City Research Online

Towards a Unified Model for Generating Answers and Explanations in Visual Question Answering

Whitehouse, C., Weyde, T. ORCID: 0000-0001-8028-9905 & Madhyastha, P. ORCID: 0000-0002-4438-8161 (2023). Towards a Unified Model for Generating Answers and Explanations in Visual Question Answering. In: Findings of the Association for Computational Linguistics: EACL 2023. The 17th Conference of the European Chapter of the Association for Computational Linguistics, 2-6 May 2023, Dubrovnik, Croatia. doi: 10.18653/v1/2023.findings-eacl.126

Abstract

The field of visual question answering (VQA) has recently seen a surge in research focused on providing explanations for predicted answers. However, current systems mostly rely on separate models to predict answers and generate explanations, leading to less grounded and frequently inconsistent results. To address this, we propose a multitask learning approach towards a Unified Model for Answer and Explanation generation (UMAE).

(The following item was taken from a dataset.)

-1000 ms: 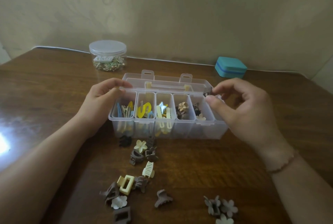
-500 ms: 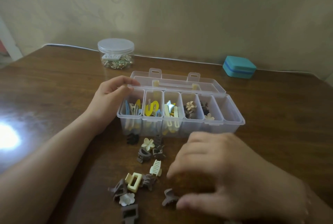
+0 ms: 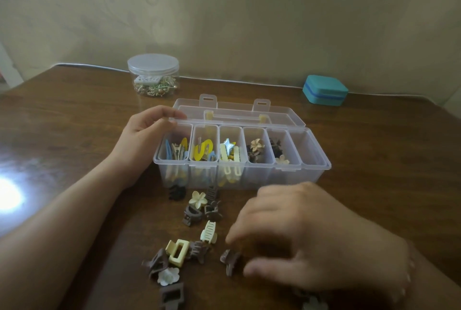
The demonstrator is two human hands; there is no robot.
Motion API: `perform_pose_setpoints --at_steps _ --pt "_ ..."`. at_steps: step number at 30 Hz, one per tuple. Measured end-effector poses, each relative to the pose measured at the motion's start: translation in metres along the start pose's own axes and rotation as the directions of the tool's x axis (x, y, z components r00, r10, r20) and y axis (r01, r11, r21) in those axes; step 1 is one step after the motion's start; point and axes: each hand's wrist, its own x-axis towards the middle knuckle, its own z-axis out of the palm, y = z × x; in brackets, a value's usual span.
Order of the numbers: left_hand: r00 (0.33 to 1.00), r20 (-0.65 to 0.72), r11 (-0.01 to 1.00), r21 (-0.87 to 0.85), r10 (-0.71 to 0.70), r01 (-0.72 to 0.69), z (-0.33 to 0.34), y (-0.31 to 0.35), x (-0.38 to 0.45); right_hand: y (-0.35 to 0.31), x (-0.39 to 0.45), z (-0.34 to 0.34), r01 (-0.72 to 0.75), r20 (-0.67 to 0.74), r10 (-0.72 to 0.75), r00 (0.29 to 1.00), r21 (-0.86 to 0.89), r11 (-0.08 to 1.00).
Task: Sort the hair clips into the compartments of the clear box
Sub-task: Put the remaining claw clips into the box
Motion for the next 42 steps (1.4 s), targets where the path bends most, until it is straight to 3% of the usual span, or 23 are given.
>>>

Our approach involves the addition of artificial prompt tokens to training data and fine-tuning a multimodal encoder-decoder model on a variety of VQA-related tasks. In our experiments, UMAE models surpass the prior state-of-the-art answer accuracy on A-OKVQA by 10∼15%, show competitive results on OK-VQA, achieve new state-of-the-art explanation scores on A-OKVQA and VCR, and demonstrate promising out-of-domain performance on VQA-X.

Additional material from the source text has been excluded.